TASK ITEM ▸ How many separate lines of the data contain "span"? Give the count and nothing else.

SOURCE DATA ▸

________________

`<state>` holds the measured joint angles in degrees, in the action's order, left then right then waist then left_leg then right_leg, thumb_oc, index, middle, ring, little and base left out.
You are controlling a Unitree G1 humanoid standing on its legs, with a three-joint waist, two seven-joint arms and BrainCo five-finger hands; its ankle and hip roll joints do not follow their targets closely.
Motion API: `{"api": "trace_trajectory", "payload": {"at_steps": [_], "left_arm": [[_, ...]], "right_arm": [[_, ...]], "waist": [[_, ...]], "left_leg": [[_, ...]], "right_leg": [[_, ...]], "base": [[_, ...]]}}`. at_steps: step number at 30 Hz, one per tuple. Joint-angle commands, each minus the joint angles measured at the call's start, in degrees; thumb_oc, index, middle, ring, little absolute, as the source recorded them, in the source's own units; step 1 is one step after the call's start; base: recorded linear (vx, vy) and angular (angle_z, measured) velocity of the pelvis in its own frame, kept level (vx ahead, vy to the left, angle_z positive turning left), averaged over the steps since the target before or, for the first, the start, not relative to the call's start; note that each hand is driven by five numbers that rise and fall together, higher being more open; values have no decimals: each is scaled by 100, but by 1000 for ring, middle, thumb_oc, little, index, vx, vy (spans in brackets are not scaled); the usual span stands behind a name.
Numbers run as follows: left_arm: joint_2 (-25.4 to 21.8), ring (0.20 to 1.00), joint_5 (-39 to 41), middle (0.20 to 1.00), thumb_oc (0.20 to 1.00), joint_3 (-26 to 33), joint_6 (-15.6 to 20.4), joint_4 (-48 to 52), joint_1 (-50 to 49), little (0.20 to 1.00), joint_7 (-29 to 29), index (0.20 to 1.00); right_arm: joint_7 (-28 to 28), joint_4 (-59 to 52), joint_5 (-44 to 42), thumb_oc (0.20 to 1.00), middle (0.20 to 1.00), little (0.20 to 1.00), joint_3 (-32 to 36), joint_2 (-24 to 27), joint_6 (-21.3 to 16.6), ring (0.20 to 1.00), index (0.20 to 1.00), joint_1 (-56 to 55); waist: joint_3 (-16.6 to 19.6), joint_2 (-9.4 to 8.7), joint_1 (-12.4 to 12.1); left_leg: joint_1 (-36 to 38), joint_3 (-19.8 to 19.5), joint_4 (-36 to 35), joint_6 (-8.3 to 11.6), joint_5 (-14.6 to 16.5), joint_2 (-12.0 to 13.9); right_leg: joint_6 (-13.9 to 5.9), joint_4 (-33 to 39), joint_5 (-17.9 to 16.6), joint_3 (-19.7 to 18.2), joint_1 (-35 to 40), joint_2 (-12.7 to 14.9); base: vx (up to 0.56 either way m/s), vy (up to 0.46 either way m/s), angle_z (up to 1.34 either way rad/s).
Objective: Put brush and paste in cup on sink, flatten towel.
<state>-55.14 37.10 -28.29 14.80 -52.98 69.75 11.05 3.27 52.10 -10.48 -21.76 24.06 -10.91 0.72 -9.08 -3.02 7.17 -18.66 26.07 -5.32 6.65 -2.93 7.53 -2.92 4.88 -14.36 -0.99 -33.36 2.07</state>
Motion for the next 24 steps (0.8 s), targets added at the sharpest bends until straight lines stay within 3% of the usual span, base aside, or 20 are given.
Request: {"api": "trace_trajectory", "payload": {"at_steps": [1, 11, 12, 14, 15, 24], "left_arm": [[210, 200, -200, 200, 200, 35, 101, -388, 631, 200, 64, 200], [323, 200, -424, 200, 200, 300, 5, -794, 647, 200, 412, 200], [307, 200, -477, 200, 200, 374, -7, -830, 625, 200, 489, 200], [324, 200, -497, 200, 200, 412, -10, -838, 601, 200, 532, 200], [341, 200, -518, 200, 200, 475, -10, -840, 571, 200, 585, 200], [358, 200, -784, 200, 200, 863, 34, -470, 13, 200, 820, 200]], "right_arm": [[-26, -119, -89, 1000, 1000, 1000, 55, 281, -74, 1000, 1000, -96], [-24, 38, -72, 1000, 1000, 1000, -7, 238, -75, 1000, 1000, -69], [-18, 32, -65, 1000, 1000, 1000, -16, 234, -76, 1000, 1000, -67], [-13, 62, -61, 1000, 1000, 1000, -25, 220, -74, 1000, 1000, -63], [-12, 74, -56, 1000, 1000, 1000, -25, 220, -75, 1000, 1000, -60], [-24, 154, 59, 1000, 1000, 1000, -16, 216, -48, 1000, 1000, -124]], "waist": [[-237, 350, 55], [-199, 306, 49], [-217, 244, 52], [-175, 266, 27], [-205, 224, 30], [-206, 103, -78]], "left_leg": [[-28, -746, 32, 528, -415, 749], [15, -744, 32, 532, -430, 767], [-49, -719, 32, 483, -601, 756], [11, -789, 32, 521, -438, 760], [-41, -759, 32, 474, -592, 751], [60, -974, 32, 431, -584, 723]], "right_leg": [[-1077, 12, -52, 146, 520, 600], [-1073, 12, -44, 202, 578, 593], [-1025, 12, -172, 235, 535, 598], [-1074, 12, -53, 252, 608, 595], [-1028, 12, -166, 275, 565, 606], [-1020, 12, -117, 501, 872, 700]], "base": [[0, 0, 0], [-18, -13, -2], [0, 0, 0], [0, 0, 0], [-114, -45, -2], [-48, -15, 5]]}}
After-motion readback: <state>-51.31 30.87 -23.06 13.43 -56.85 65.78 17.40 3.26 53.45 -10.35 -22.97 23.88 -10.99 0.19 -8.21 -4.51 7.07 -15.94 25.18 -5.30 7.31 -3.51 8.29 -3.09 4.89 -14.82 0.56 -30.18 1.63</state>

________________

REPLY TO THE TASK ▸ 2